Einen totalen Rückschritt machte der Nationalrat beim sicherheitspolitischen Bericht. Dieser wird heute überdepartemental verfasst. Das entspricht einer modernen Haltung, die davon ausgeht, dass Sicherheit aus vielen Facetten entsteht und jeder Konflikt eine Vorgeschichte hat, weshalb auch Prävention sehr wichtig ist. Der Nationalrat befiehlt nun dem Bundesrat, dass dieser Bericht nur noch durch das VBS zu erstellen sei. Sicherheit = Militär!
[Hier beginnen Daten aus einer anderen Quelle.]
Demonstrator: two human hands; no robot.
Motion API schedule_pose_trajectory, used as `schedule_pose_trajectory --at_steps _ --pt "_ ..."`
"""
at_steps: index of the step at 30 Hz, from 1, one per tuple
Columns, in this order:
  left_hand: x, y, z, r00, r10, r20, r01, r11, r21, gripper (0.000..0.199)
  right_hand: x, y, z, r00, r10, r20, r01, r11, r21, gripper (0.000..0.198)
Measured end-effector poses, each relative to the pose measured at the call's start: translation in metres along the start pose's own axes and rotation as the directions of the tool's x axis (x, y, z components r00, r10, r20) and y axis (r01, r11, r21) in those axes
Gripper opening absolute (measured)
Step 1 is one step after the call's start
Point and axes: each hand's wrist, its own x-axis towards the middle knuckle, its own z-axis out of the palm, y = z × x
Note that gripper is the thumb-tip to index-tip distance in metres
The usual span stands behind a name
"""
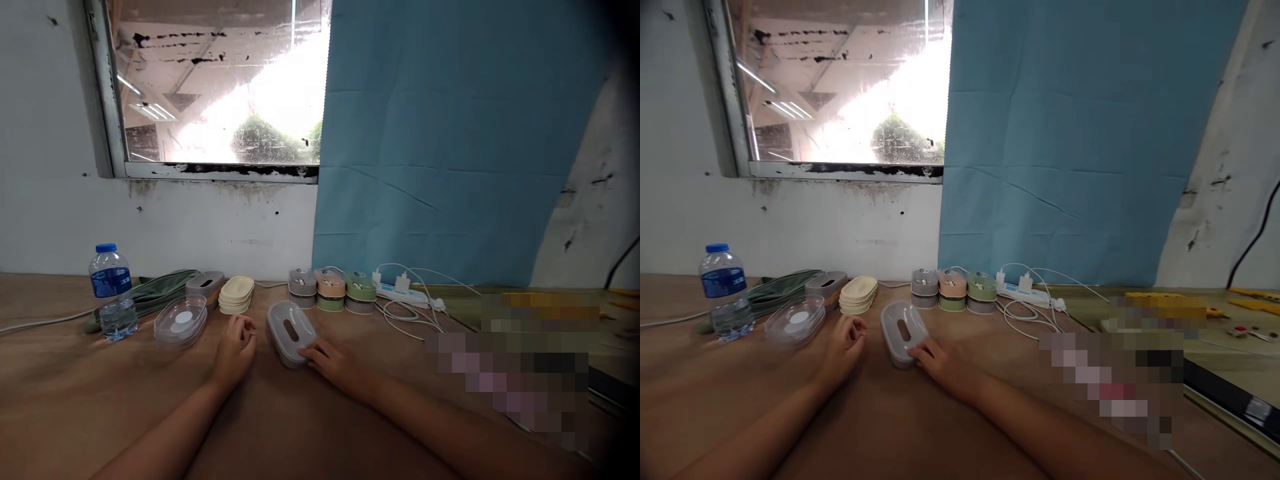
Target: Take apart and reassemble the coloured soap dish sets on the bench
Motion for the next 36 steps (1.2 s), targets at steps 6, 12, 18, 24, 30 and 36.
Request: schedule_pose_trajectory --at_steps 6,12,18,24,30,36 --pt "0.012 -0.015 0.019 0.985 0.132 0.108 -0.169 0.819 0.549 0.028 -0.079 0.013 -0.038 0.987 0.151 -0.048 -0.149 0.988 0.044 0.028" --pt "0.050 -0.056 0.039 0.986 0.156 0.064 -0.148 0.620 0.771 0.039 -0.080 0.023 -0.057 0.915 0.402 0.013 -0.402 0.913 0.069 0.020" --pt "0.067 -0.078 0.033 0.996 0.078 -0.029 -0.026 0.626 0.779 0.032 -0.078 0.023 -0.066 0.838 0.531 0.125 -0.537 0.844 0.015 0.024" --pt "0.064 -0.065 0.026 0.994 0.046 -0.095 0.040 0.664 0.746 0.027 -0.078 0.025 -0.064 0.803 0.586 0.111 -0.593 0.804 0.038 0.037" --pt "0.047 -0.030 0.009 0.984 0.101 -0.146 0.012 0.782 0.624 0.025 -0.080 0.029 -0.058 0.802 0.596 0.038 -0.588 0.775 0.232 0.032" --pt "-0.005 0.025 -0.008 0.914 0.297 0.276 -0.354 0.916 0.188 0.028 -0.080 0.035 -0.059 0.781 0.592 -0.200 -0.512 0.790 0.337 0.028"
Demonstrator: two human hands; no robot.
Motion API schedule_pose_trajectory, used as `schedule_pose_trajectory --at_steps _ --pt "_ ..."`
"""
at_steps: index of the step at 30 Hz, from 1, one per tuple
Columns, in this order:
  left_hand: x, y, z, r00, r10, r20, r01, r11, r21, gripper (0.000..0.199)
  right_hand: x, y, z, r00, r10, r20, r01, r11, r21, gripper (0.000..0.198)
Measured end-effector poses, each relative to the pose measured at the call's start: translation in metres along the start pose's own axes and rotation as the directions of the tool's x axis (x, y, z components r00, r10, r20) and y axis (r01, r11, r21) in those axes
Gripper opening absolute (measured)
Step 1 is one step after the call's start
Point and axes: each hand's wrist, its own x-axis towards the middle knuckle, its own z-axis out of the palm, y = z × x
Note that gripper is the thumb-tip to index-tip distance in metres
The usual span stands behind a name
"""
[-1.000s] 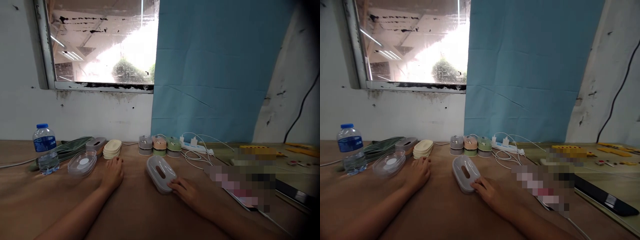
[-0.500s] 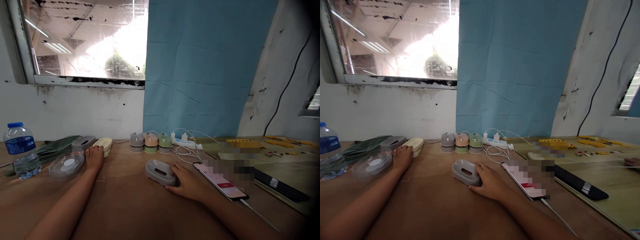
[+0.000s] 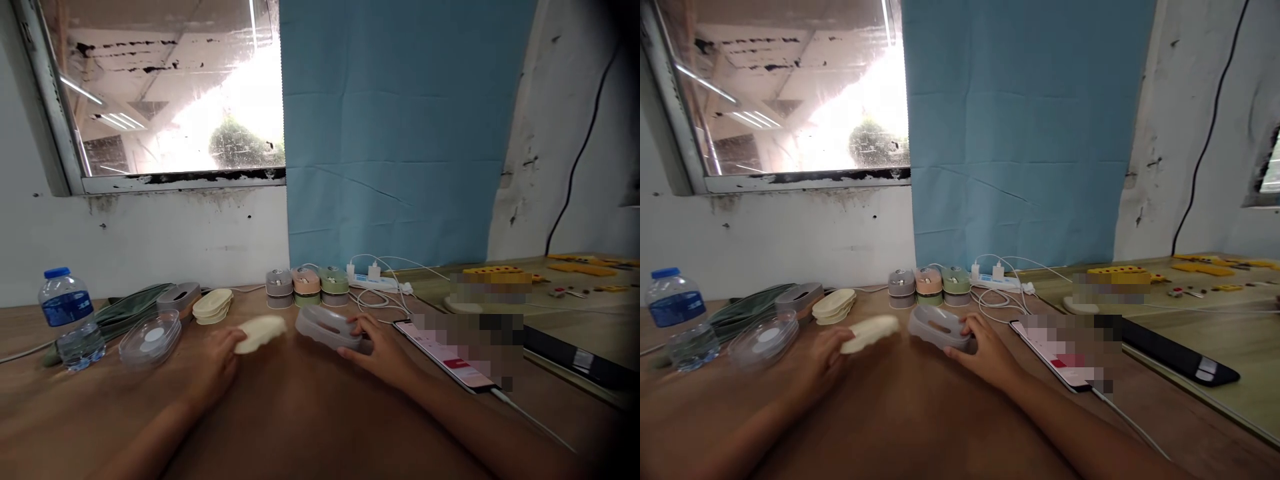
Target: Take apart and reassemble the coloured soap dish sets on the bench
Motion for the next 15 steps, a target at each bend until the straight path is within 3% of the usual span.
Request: schedule_pose_trajectory --at_steps 3,6,10,13,15 --pt "-0.008 0.025 -0.007 0.952 0.171 0.255 -0.129 0.977 -0.172 0.033 0.001 0.001 -0.001 0.996 -0.040 -0.082 0.043 0.998 0.036 0.027" --pt "-0.007 0.033 -0.011 0.891 0.293 0.347 -0.201 0.939 -0.277 0.034 0.000 -0.001 -0.002 0.992 -0.087 -0.091 0.091 0.995 0.047 0.028" --pt "-0.004 0.024 -0.012 0.792 0.440 0.423 -0.279 0.877 -0.391 0.044 -0.001 -0.005 -0.003 0.992 -0.113 -0.050 0.117 0.990 0.075 0.029" --pt "-0.005 0.018 -0.012 0.793 0.429 0.434 -0.268 0.883 -0.384 0.047 -0.005 -0.011 -0.002 0.991 -0.130 -0.018 0.132 0.987 0.097 0.031" --pt "-0.006 0.016 -0.013 0.852 0.346 0.392 -0.202 0.909 -0.364 0.048 -0.007 -0.019 0.002 0.992 -0.129 0.012 0.127 0.984 0.128 0.031"
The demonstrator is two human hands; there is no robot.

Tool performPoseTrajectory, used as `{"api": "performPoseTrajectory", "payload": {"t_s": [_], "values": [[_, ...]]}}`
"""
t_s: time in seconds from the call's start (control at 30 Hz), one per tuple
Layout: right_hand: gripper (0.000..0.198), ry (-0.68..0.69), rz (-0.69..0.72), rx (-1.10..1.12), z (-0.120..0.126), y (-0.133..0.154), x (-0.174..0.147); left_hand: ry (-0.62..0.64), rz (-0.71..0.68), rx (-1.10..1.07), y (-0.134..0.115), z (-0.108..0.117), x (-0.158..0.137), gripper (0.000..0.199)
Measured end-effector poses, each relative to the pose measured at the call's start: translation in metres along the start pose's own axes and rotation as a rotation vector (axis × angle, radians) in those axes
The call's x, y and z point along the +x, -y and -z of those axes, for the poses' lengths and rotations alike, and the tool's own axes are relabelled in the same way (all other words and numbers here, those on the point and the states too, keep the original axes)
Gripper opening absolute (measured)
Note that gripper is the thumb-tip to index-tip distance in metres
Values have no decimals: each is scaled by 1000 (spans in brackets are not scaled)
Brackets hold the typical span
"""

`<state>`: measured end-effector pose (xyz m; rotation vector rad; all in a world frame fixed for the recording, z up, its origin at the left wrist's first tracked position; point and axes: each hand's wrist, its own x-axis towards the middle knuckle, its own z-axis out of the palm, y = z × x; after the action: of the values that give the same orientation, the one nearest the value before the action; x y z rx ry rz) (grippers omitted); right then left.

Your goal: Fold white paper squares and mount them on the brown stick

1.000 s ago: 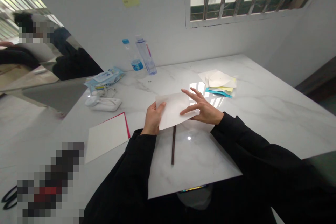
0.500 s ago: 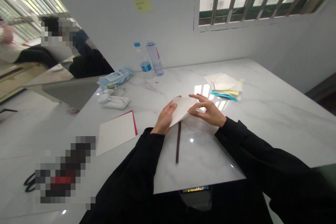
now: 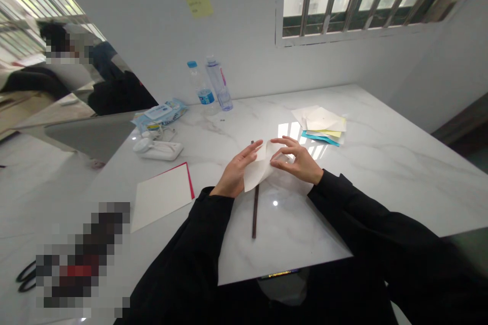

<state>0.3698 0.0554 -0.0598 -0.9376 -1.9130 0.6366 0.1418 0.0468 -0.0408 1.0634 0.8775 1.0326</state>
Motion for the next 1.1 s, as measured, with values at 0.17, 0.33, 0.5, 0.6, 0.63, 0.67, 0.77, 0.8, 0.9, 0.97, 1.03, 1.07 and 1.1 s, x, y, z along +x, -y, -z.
{"api": "performPoseTrajectory", "payload": {"t_s": [0.17,0.33,0.5,0.6,0.63,0.67,0.77,0.8,0.9,0.97,1.03,1.07,1.1], "values": [[22,-17,-26,32,-1,-1,0,-29,42,6,2,1,2,66],[35,-29,-18,58,-2,-1,1,-76,38,22,5,1,3,73],[35,-38,-37,94,-1,6,1,-103,24,42,6,1,4,76],[32,-20,-76,122,-2,9,0,-107,26,43,8,2,5,75],[31,-13,-89,131,-2,10,0,-104,27,41,8,2,5,74],[30,-12,-96,137,-2,10,-1,-98,27,39,8,2,5,72],[25,-49,-81,132,-3,10,-1,-71,22,31,8,0,5,68],[23,-65,-73,130,-3,10,0,-60,22,30,8,0,4,67],[21,-79,-88,137,-4,10,0,-35,23,30,8,-2,3,65],[21,-71,-112,147,-4,10,-1,-29,20,41,8,-3,3,62],[20,-72,-127,146,-5,10,-2,-26,14,57,9,-4,3,61],[20,-79,-134,140,-5,10,-2,-27,9,64,9,-4,3,60],[19,-92,-143,128,-5,10,-2,-28,3,69,9,-4,3,60]]}}
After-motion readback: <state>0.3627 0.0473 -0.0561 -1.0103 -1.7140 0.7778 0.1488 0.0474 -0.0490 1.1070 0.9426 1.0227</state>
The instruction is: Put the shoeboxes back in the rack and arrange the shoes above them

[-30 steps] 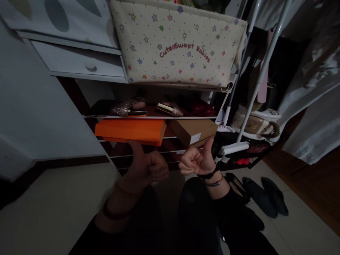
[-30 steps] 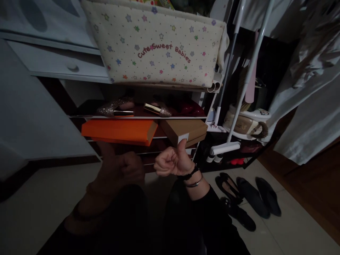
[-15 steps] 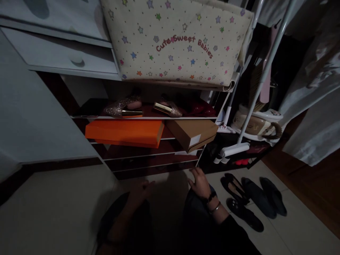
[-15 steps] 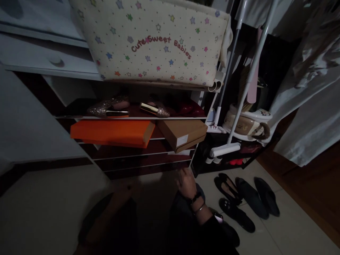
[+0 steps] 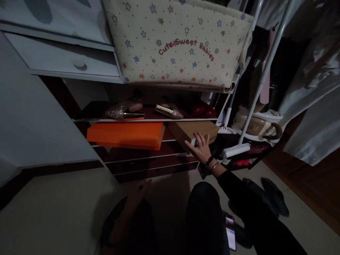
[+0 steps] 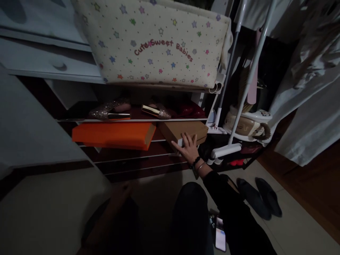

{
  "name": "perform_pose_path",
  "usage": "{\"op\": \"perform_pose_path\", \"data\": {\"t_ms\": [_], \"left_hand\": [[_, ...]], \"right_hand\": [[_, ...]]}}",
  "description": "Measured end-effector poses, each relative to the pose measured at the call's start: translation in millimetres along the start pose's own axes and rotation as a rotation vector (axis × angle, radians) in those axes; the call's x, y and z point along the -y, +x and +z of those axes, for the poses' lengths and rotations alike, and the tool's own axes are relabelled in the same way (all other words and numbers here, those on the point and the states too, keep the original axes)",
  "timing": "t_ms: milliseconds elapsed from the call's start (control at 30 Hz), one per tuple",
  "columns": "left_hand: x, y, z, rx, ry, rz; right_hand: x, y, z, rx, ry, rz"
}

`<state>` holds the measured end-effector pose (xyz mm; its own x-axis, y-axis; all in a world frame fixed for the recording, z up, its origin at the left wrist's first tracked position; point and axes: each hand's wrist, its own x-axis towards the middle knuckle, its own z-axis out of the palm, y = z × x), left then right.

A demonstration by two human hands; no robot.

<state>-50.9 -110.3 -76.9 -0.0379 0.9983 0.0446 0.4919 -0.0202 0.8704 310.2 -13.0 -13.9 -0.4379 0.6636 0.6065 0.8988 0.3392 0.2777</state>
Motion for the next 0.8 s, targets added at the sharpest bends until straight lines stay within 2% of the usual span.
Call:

Kein Wunder hat deshalb ein SVPler einen Vorstoss eingereicht, das VBS-Budget auf satte 6.5 Mia. Franken zu erhöhen.

Automatischer Informationsaustausch

Das Parlament ist grundsätzlich für den Automatischen Informationsaustausch, um Steuerdaten auszutauschen. Der Nationalrat stimmte dem AIA mit 39 Ländern zu. Zurückgewiesen wurde jedoch dieser mit Neuseeland und mit Saudi Arabien. Neuseeland wurde abgelehnt, weil noch kein Abkommen zum Rentensystem besteht, und damit schweizerische Altersrenten an die neuseeländischen Renten angerechnet würden, sprich diese gekürzt würden. Das Abkommen mit Saudi Arabien wurde wegen der politischen Lage knapp abgelehnt. Die SP ist grundsätzlich für den Automatischen Informationsaustausch, weil er den Staaten hilft, Steuerhinterziehung zu vermeiden. Zudem bestehen strenge Regeln, unter welchen (politischen) Bedingungen ein Datenaustausch überhaupt stattfinden kann.